Afternoon speakers and their talks will include Rabbi Hershel Brooks, former Rabbi Temple Beth Emet, Anaheim: Yiddush, Bringing the Divided Culture of the Jews in Europe Together; Wendy Elliott Scheinberg Ph.D., professor of history, CSUF: Doing Oral Histories; Steven Jobitt, Ph.D., assistant professor of history, CSU Fullerton: Songs from the Ghetto: The Life, Politics and Poetry of Morris Rosenfeld.

Others include Jonathan Dobrer, educator of comparative religion, American Jewish University: The Jewjitsu of Jewish Humor; Leila Zenderland, Ph.D., professor of American studies, CSU Fullerton: Psychology in Yiddish? Exploring Research Done in Yiddish in the 1930s; Miriam Koral, founder and director, California Institute for Yiddish Culture, Yiddish instructor at UCLA and University of Judaism: Avrum Sutzkever, The Greatest Jewish Poet of Modern Times and He Wrote in Yiddish; Hershl Harman, professional Yiddish/English translator, education director of the Sholem community in LA, “The Vortsman” columnist: How to Spell Yiddish in English (er…Latin) Letters; Rabbi Frank Stern, former rabbi of Temple Beth Sholom, Tustin: 21st Century Jewish Ideas from 19th Century Yiddish and Hebrew; and Netta Avineri, doctoral candidate UCLA, Department of Applied Linguistics, lecturer CSULB, Department of Linguistics: Exploring Your Personal Connection to Yiddish Language and Culture.
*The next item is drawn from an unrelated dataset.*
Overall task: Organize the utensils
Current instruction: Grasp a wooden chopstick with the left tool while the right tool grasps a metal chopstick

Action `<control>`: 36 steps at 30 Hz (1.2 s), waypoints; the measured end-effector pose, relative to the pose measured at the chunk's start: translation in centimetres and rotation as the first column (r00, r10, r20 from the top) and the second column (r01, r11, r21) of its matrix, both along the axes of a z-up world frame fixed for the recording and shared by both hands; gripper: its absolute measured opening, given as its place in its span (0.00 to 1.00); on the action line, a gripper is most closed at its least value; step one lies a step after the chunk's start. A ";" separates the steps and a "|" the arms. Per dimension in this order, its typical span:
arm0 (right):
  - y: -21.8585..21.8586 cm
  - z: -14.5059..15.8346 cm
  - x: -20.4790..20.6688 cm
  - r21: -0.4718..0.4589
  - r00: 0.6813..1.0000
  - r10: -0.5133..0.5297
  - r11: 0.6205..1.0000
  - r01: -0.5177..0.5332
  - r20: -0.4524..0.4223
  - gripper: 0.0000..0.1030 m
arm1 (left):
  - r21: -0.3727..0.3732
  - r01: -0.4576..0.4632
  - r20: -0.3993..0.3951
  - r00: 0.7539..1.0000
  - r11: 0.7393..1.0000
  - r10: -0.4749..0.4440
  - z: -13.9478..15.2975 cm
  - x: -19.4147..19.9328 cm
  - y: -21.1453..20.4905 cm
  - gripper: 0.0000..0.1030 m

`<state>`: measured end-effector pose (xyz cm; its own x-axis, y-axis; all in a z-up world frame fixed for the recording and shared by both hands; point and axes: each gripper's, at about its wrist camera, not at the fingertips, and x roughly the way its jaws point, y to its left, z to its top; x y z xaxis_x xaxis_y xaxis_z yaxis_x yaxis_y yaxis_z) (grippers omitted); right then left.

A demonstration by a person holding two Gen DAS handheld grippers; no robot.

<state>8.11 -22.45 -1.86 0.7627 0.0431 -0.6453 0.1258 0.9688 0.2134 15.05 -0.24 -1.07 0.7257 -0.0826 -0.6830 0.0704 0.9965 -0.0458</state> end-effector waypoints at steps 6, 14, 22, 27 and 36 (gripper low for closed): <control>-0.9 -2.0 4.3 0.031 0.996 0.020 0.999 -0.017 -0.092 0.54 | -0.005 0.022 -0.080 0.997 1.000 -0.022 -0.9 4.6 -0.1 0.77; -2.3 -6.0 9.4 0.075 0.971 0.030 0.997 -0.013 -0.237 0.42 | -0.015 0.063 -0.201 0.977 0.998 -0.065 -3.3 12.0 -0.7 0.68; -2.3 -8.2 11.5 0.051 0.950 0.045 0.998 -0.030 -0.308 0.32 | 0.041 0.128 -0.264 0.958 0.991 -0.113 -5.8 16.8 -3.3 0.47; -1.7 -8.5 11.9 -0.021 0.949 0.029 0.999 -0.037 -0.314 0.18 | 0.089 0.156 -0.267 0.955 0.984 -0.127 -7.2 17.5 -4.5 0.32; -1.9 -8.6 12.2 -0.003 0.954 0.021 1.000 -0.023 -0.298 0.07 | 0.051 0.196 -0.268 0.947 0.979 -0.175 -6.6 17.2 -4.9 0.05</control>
A study of the Yiddish language will be presented by several speakers: The Origin of Yiddish by Michael Palmer, Yiddish Club leader of Temple Beth Shalom, and Dr. Seymour Scheinberg, professor of history at CSUF (Holocaust Studies); and Yiddish Today, Yakov Basner, educator and Yiddish linguist.

Scenes from Yiddish Theater will be presented by Nick Babani, The Golden Age of Second Avenue by Rosalie Burg and Yiddish in Modern Media–Radio, Film and TV by Gary Gruber.  Jerry Silverman will present Yiddish Writers and Their Works.

Relating family histories will be Bernie Behrens, Family Polish Publishing Business; Brian Burg, Family Genealogy Journey (Yiddish Names in Eastern Europe), and Faith Beckman Golman, Slow Boat to China.

Other presentations include a workshop of Jewish genealogy in Orange County; Lost and Found, utilizing maps to discover people from the same shtetls; Yiddish interviews and videotaping and the talks around the tish (table) in Yiddish.

The free-admission festival has been made possible by the generous support of Temple Beth Tikvah, a program grant from Jewish Federation & Family Services Orange County and funding by the Sam and Lillian Marks Memorial Fund within the Jewish Community Foundation.